■袋にお入れしますか?■
コンビニで簡単な買い物をすると、「袋にお入れしますか?」とか「このままでよろしいですか?」って聞かれることが僕はよくある。誰にでもあるか。子供の頃あれがちょっと苦手だった。なんかソワソワしてたり声がヘンな風に出たり、自然なやりとりにならない。たいていの人は「あ、いいです」とかって軽くかつさりげなく適度に返事をしてるのに。
それはさておき、このやりとりをオファーとアクセプト的角度から眺めてみる。「このままでよろしいですか?」というのが、コンビニ店員のオファーになる。詳しく言うと、言葉のオファー。この提案をYESで受ける「あ、このままでいいです」とか「はい」がアクセプトになる。ちなみに、コンビニ店員が口には出さずとも「これだけだったら袋いらないとか言ってきそうだなー」とばかりにスローに袋を取り出していたらこれは身体のオファーという。何も言ってはいないけれど、オファーは出しているのですね。それを感じ取った客がそのオファーをアクセプトするなら「あ、袋いいです」となる。この、オファーに気がつくかどうか、は大きい。そういえば最近聴いた歌でこんな歌詞があった。
君が見せる仕草 ぼくにむけられてるサイン
もう何一つ見落とさない そんなことを考えている
めぐりあったすべての ものから送られるサイン
もう何一つ見逃さない そうやって暮らしていこう
『Sign』 桜井和寿(Mr.children)
■インプロとフリートーク■
さて、インプロは何でもあり。コンビニ店員が「いい天気ですねえ」というオファーを出したらその日はいい天気ということになるし、「あ、山田さんとこの奥さん、お久しぶりです」と言おうものなら言われた客側は山田さんの奥さんになってしまう。「わたし橋本ですけど」とか「は? 人違いじゃないですか?」などと相手のアイデアを否定することをブロックという。ブロックすると物語が展開しないので、インプロはアクセプトが基本。
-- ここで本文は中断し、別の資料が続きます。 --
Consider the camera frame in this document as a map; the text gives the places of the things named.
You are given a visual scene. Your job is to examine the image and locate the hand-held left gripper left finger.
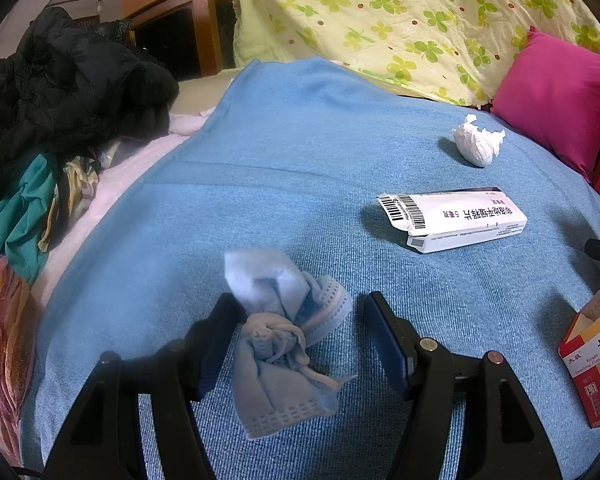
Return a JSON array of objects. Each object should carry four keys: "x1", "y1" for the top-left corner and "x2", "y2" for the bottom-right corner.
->
[{"x1": 40, "y1": 292, "x2": 249, "y2": 480}]

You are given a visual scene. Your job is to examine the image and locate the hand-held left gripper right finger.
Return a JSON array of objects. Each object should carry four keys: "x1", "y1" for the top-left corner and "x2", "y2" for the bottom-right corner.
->
[{"x1": 365, "y1": 290, "x2": 563, "y2": 480}]

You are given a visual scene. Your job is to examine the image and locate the blue face mask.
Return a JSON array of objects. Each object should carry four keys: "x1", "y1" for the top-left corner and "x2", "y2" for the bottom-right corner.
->
[{"x1": 223, "y1": 248, "x2": 359, "y2": 441}]

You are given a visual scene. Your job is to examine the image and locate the orange and white medicine box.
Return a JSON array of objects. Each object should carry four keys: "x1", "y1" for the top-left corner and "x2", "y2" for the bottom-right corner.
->
[{"x1": 557, "y1": 272, "x2": 600, "y2": 431}]

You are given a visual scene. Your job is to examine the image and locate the crumpled white tissue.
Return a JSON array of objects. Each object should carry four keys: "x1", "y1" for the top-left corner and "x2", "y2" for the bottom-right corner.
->
[{"x1": 449, "y1": 113, "x2": 507, "y2": 168}]

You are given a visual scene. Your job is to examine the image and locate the magenta pillow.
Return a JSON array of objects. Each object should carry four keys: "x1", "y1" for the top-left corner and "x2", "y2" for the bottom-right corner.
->
[{"x1": 489, "y1": 27, "x2": 600, "y2": 184}]

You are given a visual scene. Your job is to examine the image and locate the blue blanket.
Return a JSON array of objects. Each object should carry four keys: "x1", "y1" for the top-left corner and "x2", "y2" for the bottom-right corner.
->
[{"x1": 20, "y1": 57, "x2": 600, "y2": 480}]

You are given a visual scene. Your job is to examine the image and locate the orange patterned cloth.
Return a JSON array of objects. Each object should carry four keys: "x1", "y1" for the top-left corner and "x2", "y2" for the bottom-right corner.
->
[{"x1": 0, "y1": 254, "x2": 39, "y2": 467}]

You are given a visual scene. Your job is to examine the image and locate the pink bed sheet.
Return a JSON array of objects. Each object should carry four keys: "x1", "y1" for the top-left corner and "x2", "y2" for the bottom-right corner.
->
[{"x1": 29, "y1": 109, "x2": 217, "y2": 307}]

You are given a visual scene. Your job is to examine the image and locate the yellow patterned cloth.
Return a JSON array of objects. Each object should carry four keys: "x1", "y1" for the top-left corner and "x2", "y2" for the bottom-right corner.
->
[{"x1": 37, "y1": 154, "x2": 102, "y2": 254}]

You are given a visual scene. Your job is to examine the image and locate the teal cloth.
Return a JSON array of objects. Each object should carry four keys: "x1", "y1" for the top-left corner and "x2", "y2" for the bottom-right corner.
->
[{"x1": 0, "y1": 152, "x2": 64, "y2": 287}]

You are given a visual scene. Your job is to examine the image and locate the beige mattress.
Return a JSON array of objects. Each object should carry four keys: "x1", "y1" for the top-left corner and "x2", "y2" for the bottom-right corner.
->
[{"x1": 171, "y1": 67, "x2": 247, "y2": 117}]

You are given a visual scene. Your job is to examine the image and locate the black jacket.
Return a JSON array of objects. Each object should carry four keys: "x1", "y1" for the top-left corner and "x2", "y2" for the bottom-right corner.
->
[{"x1": 0, "y1": 7, "x2": 181, "y2": 182}]

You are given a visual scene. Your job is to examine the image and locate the green clover print sheet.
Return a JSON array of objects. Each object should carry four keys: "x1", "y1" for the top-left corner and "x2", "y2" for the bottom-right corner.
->
[{"x1": 224, "y1": 0, "x2": 600, "y2": 112}]
漫才なんかで相方の言うことに「乗っかる」とかいうけど、ちょっと似てる。例えば客側がガリガリ君アイスを持っていって「これあっためてください」とボケたところに「かしこまりました。袋少し空けてもいいですか? ってオイッ」みたいなの。ノリツッコミ。
ただインプロではあまりそう言う意味でのボケは必要とされてないらしい。ダウンタウンの松ちゃんの発明したフリートークとインプロはけっこう似てるけど、何を創るのかと言うところで違う。インプロは物語を創る。フリートークは笑いそのものを創る。そのあたりが違うのかなと思う。少なくともファミマとセブンくらいには違う。
そのへんを差し引いて考えてみると、ボケはオファーで、ツッコミはオファー認識マシーンみたいなものか。あと、ブロックが多いところがインプロと対称的。そのわりにコミュニケーションが成り立ってるところを考えると、フリートークのフォーマットもすごい。
■ゲーム■
「セブンアップ」や「わたし・あなた」とかのゲームもオファーとアクセプトで成り立っている。
1、とカウントする人。これがオファー。それをアクセプトするから次の人は2、となる。あなた、と言われたのをアクセプトしたから、今度は自分がわたし・あなた、をオファーする。そしてアクセプトは同時にいつのまにか次のオファーになっている。さかのぼっていくと、そのオファーは実はその前のオファーをアクセプトしたもので、その前のオファーというのもその前の前のオファーのアクセプトで…ってことになってくる。
戯曲のメカニズムも同じらしい。ある出来事が別の出来事を引き起こす。アクションとリアクションの連続が、始めから終わりまでつながっている。ただ、ゲームほど単純でないのでわかりにくいけど。そうらしいです。